Your assignment:
Report every line below that has the string "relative" in it.

*** Opening Working data ***

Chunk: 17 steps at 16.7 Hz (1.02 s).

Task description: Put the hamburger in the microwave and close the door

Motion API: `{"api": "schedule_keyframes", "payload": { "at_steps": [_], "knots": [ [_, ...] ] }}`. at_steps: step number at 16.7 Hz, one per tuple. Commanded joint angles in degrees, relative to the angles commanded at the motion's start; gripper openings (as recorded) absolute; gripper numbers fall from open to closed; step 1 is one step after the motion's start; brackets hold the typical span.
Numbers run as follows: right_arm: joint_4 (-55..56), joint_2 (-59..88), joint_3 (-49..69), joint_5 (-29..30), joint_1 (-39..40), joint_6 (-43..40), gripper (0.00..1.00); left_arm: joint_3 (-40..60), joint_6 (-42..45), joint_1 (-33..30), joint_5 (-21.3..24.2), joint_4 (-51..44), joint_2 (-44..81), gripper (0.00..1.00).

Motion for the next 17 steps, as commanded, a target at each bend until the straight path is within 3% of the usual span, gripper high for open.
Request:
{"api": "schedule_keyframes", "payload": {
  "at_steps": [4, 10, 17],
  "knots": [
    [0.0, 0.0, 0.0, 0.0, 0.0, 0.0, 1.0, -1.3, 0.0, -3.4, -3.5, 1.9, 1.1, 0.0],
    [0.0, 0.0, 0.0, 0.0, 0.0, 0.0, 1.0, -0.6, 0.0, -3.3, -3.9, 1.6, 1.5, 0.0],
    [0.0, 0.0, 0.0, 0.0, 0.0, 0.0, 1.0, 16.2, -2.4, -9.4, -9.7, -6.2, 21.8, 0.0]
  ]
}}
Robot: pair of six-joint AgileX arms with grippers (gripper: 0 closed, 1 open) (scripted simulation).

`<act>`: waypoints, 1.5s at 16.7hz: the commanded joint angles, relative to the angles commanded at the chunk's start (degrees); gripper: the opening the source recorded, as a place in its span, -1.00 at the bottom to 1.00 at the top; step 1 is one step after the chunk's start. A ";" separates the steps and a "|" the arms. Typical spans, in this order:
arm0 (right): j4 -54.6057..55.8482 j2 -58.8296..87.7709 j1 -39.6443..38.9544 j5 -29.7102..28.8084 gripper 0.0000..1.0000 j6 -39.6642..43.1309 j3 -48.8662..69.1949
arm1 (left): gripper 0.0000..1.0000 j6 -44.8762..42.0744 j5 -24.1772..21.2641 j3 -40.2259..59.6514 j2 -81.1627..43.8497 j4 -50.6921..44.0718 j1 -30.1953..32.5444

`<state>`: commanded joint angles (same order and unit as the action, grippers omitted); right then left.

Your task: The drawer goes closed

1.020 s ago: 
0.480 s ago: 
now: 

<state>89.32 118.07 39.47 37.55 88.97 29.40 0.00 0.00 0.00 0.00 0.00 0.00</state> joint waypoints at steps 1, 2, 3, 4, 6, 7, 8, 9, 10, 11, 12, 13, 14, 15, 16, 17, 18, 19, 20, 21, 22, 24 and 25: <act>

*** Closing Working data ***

Exercise answer:
Motion API: `{"api": "schedule_keyframes", "payload": { "at_steps": [_], "knots": [ [_, ...] ] }}`. at_steps: step number at 16.7 Hz, one per tuple. Commanded joint angles in degrees, relative to the angles commanded at the motion's start; gripper openings (as recorded) absolute; gripper numbers fall from open to closed; step 1 is one step after the motion's start; brackets hold the typical span.
`<act>`: waypoints, 1.5s at 16.7hz: the commanded joint angles, relative to the angles commanded at the chunk's start (degrees); gripper: the opening the source recorded, as a place in its span, -1.00 at the bottom to 1.00 at the top; step 1 is one step after the chunk's start. A ";" separates the steps and a "|" the arms. Typical spans, in this order:

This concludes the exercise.